Go through the data and say how many lines include the string "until"; return only the figure.

Collection entries
▬▬▬▬▬▬

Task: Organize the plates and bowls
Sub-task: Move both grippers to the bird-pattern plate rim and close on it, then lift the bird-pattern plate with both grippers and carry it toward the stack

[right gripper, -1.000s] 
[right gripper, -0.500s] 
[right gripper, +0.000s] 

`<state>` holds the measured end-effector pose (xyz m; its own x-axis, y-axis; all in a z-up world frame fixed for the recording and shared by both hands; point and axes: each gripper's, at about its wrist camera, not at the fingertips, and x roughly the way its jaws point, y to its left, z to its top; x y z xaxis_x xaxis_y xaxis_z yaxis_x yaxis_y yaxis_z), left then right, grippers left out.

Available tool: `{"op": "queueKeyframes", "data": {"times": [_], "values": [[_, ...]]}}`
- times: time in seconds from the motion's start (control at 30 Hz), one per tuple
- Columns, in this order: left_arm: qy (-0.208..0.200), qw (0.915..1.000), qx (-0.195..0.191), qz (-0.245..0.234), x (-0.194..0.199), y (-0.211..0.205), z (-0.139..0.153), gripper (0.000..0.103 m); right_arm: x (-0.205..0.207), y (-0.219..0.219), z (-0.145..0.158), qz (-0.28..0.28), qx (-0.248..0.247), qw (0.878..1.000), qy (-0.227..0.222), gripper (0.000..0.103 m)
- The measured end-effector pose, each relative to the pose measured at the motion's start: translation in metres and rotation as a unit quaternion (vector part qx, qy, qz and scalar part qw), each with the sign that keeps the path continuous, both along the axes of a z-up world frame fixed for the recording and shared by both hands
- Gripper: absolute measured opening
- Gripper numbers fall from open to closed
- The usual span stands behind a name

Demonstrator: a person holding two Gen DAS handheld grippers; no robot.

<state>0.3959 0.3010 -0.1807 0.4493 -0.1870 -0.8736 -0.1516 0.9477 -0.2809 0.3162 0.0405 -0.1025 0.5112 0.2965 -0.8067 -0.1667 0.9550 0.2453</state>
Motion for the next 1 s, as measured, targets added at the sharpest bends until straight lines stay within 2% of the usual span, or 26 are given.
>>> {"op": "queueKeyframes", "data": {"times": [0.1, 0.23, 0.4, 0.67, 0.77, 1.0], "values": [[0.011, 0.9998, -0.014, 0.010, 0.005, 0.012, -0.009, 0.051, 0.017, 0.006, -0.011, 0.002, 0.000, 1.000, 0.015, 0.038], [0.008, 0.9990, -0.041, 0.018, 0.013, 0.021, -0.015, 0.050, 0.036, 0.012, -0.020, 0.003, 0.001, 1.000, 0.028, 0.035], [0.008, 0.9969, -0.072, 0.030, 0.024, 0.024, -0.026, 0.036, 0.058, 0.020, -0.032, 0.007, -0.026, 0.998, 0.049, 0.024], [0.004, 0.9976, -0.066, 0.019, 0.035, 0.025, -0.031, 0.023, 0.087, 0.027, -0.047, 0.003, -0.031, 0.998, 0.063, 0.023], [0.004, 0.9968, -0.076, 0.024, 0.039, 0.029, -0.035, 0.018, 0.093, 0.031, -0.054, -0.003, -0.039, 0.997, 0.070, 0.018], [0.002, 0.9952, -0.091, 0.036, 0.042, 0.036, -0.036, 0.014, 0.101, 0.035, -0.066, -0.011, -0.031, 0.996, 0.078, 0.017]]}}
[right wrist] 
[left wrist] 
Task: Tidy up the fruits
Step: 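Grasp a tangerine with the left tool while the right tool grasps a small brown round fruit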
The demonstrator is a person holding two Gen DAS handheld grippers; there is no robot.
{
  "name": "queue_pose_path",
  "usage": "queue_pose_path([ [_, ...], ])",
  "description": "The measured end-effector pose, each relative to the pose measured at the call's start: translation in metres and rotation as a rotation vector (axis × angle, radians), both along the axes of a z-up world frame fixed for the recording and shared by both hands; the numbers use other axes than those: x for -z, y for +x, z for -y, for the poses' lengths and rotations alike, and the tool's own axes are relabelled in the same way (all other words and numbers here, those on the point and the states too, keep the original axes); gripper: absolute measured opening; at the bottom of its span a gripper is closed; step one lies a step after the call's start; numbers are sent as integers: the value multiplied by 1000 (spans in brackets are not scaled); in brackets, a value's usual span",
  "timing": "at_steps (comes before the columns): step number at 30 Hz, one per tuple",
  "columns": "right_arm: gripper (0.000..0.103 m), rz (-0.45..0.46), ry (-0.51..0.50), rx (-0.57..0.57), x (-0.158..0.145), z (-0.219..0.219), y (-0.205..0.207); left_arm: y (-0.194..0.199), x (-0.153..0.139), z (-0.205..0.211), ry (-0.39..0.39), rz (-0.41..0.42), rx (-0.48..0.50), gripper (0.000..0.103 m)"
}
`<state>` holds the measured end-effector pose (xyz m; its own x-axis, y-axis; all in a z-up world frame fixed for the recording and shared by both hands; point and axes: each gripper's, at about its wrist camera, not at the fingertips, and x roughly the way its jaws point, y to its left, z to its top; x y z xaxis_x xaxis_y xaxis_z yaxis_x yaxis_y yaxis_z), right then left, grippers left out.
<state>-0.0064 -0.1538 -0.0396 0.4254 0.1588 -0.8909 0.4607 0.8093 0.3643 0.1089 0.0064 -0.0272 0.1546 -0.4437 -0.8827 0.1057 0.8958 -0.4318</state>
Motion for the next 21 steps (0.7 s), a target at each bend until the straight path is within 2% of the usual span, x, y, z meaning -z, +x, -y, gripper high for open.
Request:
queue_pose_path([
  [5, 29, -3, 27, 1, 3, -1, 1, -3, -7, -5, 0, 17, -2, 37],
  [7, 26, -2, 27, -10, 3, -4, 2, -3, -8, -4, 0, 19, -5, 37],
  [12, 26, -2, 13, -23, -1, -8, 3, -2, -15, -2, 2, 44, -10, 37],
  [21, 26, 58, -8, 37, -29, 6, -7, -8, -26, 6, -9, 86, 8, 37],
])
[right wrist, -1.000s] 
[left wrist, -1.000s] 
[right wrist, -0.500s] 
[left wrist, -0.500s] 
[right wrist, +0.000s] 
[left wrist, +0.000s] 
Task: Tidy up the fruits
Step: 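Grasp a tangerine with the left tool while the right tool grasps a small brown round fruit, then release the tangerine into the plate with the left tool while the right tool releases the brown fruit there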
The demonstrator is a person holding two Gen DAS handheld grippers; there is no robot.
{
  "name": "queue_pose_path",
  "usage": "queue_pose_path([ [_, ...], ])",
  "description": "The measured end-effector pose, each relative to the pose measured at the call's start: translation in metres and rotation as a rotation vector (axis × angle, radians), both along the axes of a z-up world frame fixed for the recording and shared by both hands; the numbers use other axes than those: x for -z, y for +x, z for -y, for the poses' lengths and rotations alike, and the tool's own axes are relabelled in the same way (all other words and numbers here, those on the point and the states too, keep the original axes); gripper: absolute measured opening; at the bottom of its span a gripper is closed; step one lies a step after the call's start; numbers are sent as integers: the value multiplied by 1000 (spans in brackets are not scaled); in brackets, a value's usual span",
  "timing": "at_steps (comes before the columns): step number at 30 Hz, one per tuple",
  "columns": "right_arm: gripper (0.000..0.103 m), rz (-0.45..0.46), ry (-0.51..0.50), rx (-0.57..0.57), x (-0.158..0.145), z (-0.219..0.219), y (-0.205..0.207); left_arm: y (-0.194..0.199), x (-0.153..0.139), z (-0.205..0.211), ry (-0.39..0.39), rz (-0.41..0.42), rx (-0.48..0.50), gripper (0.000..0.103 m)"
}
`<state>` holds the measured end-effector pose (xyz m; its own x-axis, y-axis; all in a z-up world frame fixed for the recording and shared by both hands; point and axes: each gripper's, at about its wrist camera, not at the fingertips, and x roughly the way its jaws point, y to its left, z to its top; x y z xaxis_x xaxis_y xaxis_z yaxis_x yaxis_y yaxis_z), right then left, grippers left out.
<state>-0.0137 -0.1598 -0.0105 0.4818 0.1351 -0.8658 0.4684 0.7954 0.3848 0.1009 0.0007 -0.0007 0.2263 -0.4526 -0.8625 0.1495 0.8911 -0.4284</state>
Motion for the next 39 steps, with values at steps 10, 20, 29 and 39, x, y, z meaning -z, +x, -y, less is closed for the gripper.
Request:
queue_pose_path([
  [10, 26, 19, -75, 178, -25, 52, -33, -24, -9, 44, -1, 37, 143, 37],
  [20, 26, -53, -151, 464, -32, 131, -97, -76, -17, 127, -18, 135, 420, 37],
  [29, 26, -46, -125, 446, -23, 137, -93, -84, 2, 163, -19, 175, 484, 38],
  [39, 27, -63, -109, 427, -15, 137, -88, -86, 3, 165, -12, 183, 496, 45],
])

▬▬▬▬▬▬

Result below: 2